Examining the tips of the spark plugs as they are removed can reveal a great deal about the health and performance of an engine. The appearance and color of the deposits can reveal other problems that may need fixing:
Normal deposits Light brown or tan colored.
Fuel fouled spark plug Black fluffy carbon deposits indicate an overly rich fuel mixture or possibly a weak spark. Check for such things as a stuck choke, a heavy or misadjusted carburetor float, a leaky needle valve in the carburetor, leaky injectors, low coil output or high resistance in the plug wires.
Wet spark plug A wet spark plug means the plug has not been firing. If not due to engine flooding, the problem may be a bad ignition cable (excessive resistance, shorted or arcing). But wet fouling can also be caused by dirt or moisture on the outside of the plug that provides a conductive path to ground, or by an internal crack in the ceramic insulator that shorts the plug to ground.
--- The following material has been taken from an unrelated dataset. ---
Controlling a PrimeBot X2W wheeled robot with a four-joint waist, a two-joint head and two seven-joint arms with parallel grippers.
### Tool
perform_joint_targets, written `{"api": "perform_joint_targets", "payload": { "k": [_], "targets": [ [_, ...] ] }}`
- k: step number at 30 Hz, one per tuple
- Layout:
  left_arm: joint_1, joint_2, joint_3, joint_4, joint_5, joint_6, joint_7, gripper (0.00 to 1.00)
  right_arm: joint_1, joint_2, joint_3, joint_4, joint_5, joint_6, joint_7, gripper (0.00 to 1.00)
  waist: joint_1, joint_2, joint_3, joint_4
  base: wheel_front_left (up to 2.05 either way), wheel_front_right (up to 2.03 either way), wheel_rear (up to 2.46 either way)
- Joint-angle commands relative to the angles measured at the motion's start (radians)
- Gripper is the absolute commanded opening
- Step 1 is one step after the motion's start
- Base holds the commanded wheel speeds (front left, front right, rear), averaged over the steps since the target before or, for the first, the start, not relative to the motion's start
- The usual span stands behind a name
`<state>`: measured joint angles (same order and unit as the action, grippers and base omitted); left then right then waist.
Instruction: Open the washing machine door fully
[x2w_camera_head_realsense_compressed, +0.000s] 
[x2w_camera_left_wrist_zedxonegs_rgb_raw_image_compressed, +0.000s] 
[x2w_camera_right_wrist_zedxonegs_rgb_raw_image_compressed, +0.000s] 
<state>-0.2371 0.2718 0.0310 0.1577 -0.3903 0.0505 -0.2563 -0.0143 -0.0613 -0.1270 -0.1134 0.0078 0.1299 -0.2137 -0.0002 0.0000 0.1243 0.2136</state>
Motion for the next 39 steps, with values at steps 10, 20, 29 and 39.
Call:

Oil fouled spark plug Heavy black deposits with an oily appearance. These are the result of oil entering in the combustion chamber, probably past worn valve guides, guide seals or rings. Switching to a hotter plug may help prolong plug life somewhat, but no spark plug will survive long under such conditions. The only permanent cure to this condition is to fix the oil consumption problem.